I'm going to have a glass of wine, calm down and text her tomorrow to meet for coffee during the week. Perhaps not going to the wedding was a knee jerk response, but it will be the outcome if she doesn't stop. I didn't say this to her in the fight btw! Dojo That was all just you need to keep your opinions to yourself, learn when your input is required (and me saying largely its not!), stop trying to belittle DP in company...except maybe slightly more angry!

mrso123 Sun 16-Feb-14 21:44:39

I have an idea now I'm a bit calmer, so I would appreciate the advice. I will more than likely go to the wedding (unless she just gets worse and worse!), but if after speaking her she doesn't change her behaviour towards DP do you think it WBU to attend her wedding in Spain, then the following day move to a different area and enjoy the last few days on our own?

I can put up with her attitude for a couple of days as I agree that not going will probably cause more harm than good, but I'm not sure I really want to spend the full week with them if its going to be like it is at home. She has a full itinerary for each day of the week for the wedding party so its pretty full on and spending time together each day. Its also not an option to go without DP, while she is rude infront of him, she is worse behind his back and I dread to think what her opinions would be if he didn't come!

ImperialBlether Sun 16-Feb-14 21:57:35

God, don't spend the week with her! Why on earth does she want everyone there for the week? Doesn't she want a honeymoon?

whatever5 Sun 16-Feb-14 22:02:28

I think it would be totally reasonable to attend the wedding and then move to a different area the next day. I would try and do that whether or not I was annoyed with my sibling to be honest!

mrso123 Sun 16-Feb-14 22:24:43

She wants both families to get to know each other and make sure we go to all the must see things in the area of Spain we are in. She is very controlling, likes to be in charge but probably thinks she is doing well!

I think that's what I'll do. At least that way I go to the wedding but don't have to put up with her too much and get a bit of a holiday too.

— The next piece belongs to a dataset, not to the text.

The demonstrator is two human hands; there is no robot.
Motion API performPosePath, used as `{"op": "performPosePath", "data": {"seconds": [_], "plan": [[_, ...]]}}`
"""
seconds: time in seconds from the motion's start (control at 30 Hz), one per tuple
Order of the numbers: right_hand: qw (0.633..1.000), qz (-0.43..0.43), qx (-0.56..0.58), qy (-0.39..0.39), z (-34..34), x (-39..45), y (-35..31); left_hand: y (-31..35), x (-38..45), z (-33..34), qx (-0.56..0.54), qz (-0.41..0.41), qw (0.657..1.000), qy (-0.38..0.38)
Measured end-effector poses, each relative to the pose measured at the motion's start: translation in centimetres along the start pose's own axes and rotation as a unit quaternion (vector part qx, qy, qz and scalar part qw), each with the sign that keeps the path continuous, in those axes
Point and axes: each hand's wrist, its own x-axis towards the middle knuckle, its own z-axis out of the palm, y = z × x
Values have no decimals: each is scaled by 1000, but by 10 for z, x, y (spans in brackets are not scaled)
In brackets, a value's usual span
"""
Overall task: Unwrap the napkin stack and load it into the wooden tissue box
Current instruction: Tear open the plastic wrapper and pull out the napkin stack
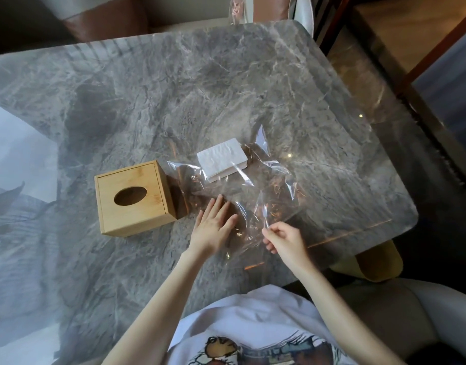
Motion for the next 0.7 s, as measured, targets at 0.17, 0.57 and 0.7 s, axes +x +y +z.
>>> {"op": "performPosePath", "data": {"seconds": [0.17, 0.57, 0.7], "plan": [[1000, 7, 18, 4, -3, -1, 7, 16, 2, 7, 32, -16, 995, 96], [993, 75, 8, -95, -14, 19, -12, 32, 9, 24, 122, 69, 989, 54], [998, 19, -62, -22, -20, 50, -32, 34, 12, 20, 136, 77, 987, 46]]}}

Adeleh Sun 16-Feb-14 22:55:33

That sounds v reasonable. But would still be a good idea to tell her firmly that her behaviour is unacceptable. Otherwise she'll just carry on.

anothernumberone Sun 16-Feb-14 23:40:41

I would not use the wedding as the flash point that is not fair IMO but I would certainly address it between now and then. I love my DH to bits obviously but I do moan about him from time to time but that does not give anyone else the freedom to moan about him as he is mine.

I would have a very direct chat with her that her behaviour towards you dp needs to change or you and she will no longer have a relationship. Have the fight now so it is not about the wedding. If she behaving as appallingly as she has to date I would not attend the wedding but it would not come as a shock if you were rowing before then.